## EXERCISE REQUIREMENTS
Take the listing below and print exactly the lines starting at the line containing "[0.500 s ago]" and ending at the line containing "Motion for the", both ends included, and no others.

-- INFORMATION SUPPLIED follows --

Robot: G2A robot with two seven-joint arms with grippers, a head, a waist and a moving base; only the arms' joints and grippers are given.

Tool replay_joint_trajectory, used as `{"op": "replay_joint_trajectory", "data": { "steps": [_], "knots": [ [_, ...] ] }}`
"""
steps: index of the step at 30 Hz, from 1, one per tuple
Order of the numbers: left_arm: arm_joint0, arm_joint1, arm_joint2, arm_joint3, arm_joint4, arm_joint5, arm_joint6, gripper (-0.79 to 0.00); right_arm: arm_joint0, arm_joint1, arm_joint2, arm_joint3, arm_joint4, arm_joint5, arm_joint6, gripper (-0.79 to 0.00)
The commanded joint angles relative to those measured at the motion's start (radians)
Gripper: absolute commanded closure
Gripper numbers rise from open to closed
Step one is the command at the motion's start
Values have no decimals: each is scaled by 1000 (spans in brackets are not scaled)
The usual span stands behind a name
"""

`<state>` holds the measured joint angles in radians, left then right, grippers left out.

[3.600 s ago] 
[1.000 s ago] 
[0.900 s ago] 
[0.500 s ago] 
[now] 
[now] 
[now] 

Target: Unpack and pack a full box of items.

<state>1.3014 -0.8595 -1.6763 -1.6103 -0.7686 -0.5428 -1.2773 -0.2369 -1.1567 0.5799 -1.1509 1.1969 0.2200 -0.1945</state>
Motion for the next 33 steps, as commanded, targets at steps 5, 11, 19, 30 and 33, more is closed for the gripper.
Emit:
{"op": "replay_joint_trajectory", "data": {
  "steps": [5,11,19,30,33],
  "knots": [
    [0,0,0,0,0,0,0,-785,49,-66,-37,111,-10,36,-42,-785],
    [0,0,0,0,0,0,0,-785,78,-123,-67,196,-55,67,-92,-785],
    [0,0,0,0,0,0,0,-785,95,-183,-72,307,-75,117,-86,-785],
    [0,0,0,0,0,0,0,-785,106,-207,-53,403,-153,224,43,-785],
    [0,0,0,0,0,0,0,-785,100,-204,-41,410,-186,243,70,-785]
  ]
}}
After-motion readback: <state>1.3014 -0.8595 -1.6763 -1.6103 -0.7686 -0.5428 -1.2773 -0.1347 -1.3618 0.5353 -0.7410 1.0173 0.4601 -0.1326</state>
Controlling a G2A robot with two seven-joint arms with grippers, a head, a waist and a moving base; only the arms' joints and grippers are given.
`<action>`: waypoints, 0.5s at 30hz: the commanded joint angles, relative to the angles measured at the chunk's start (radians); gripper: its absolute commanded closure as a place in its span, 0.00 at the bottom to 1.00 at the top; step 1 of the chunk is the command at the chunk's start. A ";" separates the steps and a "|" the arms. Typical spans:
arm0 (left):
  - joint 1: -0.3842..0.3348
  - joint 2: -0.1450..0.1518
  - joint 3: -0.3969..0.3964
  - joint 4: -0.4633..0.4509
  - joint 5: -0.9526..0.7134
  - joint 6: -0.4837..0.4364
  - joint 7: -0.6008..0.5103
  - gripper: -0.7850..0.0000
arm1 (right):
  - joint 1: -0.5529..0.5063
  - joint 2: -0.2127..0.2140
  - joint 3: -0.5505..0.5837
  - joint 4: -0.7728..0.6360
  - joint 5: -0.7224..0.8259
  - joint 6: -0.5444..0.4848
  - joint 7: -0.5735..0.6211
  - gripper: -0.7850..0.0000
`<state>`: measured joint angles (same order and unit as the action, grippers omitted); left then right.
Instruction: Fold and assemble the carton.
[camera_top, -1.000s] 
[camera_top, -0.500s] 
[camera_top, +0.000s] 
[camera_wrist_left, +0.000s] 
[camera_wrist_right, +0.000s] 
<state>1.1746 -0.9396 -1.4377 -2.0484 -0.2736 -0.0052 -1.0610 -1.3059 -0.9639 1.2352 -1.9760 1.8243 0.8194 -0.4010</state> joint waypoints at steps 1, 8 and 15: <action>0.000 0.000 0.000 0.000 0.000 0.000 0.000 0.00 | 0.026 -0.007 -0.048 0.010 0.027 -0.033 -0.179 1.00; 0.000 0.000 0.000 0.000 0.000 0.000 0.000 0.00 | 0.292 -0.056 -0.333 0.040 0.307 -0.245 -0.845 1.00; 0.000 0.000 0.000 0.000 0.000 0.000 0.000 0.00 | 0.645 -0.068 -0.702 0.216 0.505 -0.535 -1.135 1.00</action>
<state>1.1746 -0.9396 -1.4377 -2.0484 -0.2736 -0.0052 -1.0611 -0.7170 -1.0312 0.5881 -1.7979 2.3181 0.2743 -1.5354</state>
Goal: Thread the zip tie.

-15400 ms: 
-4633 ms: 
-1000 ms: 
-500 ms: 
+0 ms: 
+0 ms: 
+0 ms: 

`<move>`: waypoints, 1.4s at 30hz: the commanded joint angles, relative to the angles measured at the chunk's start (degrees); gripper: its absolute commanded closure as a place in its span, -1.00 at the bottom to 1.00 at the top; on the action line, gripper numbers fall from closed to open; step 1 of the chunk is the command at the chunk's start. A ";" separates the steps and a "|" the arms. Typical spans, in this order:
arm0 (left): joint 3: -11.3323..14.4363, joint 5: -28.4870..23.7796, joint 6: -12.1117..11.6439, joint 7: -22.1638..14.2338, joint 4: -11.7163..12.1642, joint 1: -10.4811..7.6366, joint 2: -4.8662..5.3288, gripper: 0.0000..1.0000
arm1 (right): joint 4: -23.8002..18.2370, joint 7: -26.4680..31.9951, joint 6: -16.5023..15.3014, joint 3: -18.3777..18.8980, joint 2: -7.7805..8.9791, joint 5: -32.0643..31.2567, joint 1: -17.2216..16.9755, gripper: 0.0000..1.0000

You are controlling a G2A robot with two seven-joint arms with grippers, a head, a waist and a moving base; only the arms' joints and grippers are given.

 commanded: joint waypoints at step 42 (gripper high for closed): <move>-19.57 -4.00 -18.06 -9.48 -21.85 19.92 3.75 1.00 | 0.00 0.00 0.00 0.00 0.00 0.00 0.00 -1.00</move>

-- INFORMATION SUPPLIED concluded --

## COMPLETED EXERCISE
[0.500 s ago] 
[now] 
[now] 
[now] 

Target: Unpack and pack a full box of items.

<state>1.3014 -0.8595 -1.6763 -1.6103 -0.7686 -0.5428 -1.2773 -0.2369 -1.1567 0.5799 -1.1509 1.1969 0.2200 -0.1945</state>
Motion for the next 33 steps, as commanded, targets at steps 5, 11, 19, 30 and 33, more is closed for the gripper.

This answer is now complete.